Scan the records below for the line with "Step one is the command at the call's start" and the line with "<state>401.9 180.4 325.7", and retype that range exactly, both ends included, pictures excepted.

Extracted entries below:

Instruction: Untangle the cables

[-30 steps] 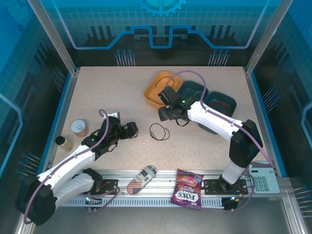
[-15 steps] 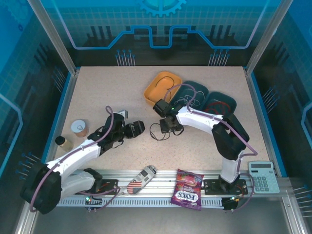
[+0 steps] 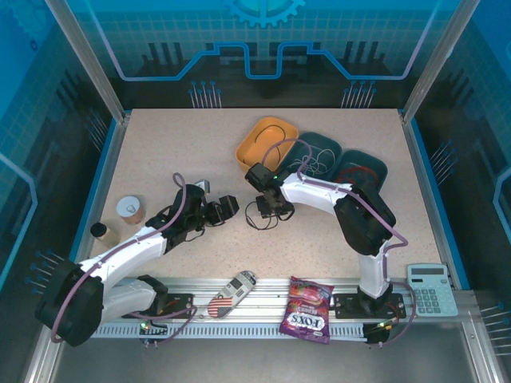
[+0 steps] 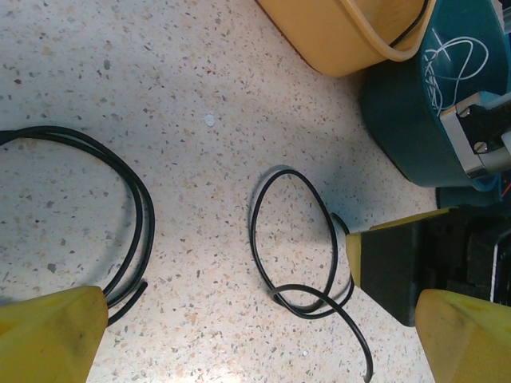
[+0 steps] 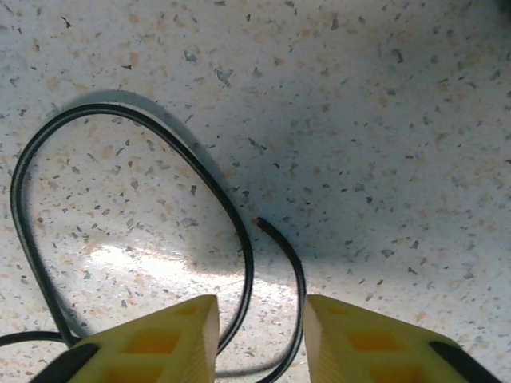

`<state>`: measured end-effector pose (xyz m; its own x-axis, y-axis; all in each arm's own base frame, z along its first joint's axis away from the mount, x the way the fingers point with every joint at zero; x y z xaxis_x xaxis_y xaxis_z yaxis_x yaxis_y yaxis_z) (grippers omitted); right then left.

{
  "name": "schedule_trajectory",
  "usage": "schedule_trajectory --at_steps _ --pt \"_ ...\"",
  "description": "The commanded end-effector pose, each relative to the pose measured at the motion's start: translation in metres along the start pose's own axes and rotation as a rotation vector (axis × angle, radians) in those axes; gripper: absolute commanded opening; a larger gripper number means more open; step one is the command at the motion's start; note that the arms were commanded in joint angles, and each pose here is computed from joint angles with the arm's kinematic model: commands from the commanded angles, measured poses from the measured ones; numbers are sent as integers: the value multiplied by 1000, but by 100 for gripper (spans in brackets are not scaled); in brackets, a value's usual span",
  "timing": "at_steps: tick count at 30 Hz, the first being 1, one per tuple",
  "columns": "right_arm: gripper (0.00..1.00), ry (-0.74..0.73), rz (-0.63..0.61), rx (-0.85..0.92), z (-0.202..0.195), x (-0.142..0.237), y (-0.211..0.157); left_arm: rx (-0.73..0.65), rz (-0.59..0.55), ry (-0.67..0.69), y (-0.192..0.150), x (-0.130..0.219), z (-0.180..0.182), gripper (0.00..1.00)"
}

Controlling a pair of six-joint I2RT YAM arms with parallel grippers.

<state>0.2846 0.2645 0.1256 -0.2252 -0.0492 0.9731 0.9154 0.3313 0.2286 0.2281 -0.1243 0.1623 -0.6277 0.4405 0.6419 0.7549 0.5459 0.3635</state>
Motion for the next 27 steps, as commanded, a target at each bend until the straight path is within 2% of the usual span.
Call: schedule_trajectory --at_steps 1,5,7,18,22,26,27 --pt "31 22 0 38 11 -1 5 14 -21 23 0 3 3 99" --pt "30 23 -2 80 14 -7 11 20 -23 25 2 3 4 99" --pt "26 21 4 103 15 -11 14 23 -21 25 2 3 5 99" --pt "24 10 61 171 16 -38 19 24 -24 29 1 3 7 99" --pt "16 46 103 172 19 -46 13 25 -23 29 1 3 8 99" --pt "1 62 109 190 22 -46 9 27 -25 33 1 4 9 99" --pt "0 63 100 196 23 -43 10 26 -25 33 1 4 8 99"
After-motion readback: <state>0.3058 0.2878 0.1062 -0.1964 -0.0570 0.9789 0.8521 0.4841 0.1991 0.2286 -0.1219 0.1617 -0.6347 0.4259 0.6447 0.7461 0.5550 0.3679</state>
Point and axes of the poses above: each hand's point on the last joint's axis, 136 mm out from that joint toward the fingers, its own x axis back along the fingers, its own z axis along the line the jaws close on, y = z × x, the point moved 9 cm from there along x, back along the fingers, and after that the axes turned 9 degrees about x, right-handed, at the moved point
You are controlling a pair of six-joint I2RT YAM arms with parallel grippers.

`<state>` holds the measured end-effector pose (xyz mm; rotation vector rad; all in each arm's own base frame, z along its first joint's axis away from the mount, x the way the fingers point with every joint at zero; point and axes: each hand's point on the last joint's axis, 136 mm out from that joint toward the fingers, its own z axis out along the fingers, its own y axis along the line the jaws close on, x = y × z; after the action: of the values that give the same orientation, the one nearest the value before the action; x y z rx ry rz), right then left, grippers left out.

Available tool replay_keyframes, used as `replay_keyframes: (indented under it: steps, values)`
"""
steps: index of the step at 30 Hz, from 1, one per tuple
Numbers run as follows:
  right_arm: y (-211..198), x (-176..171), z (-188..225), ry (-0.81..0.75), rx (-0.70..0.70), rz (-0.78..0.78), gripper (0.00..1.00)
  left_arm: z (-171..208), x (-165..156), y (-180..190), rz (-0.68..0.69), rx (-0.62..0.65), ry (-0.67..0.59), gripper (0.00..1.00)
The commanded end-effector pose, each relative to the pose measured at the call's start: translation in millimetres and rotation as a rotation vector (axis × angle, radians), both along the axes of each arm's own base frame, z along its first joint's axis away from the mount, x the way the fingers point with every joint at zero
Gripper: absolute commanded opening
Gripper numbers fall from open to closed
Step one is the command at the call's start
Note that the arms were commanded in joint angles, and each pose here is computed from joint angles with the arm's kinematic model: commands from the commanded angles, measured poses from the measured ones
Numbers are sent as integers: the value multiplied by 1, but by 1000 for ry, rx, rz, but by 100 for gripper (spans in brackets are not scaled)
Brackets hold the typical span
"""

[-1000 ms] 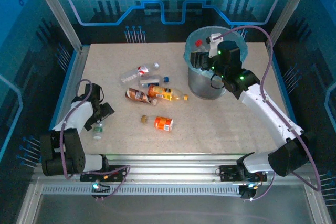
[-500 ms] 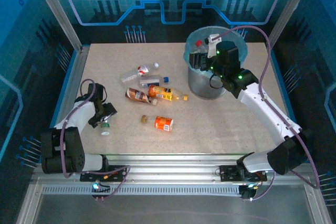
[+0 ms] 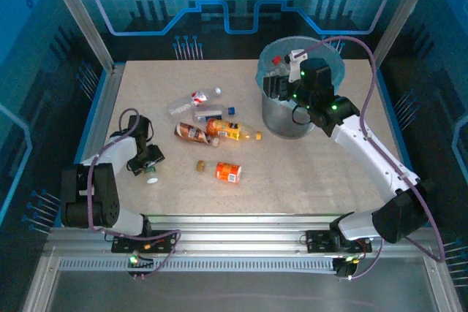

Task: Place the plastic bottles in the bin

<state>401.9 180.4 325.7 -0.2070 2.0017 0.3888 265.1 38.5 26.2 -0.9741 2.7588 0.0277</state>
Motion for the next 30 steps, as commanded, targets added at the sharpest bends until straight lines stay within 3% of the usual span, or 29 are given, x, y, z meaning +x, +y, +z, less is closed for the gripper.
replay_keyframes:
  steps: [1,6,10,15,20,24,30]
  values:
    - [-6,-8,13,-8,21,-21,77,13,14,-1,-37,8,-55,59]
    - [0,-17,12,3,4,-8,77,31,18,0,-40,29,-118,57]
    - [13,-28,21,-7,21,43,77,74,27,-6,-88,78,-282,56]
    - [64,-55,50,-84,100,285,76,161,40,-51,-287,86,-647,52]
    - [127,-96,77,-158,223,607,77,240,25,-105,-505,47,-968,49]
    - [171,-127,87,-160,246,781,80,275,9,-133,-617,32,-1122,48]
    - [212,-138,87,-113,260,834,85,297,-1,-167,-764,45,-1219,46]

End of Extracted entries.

▶ **Answer for the task**:
Step one is the command at the call's start
Note that the arms were commanded in joint angles, and each pose here is computed from joint angles with the arm's kinematic model: commands from the commanded angles, measured poses from the measured ones
Numbers are sent as integers: the value multiplied by 1, but by 1000 for ry, rx, rz, but by 100 for gripper (spans in brackets are not scaled)
Brackets hold the typical span
"""

[-1000 ms] 
[-500 ms] 
[+0 ms] 

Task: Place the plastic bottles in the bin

<state>401.9 180.4 325.7 -0.2070 2.0017 0.3888 265.1 38.5 26.2 -0.9741 2.7588 0.0277</state>

No further output is given for this exercise.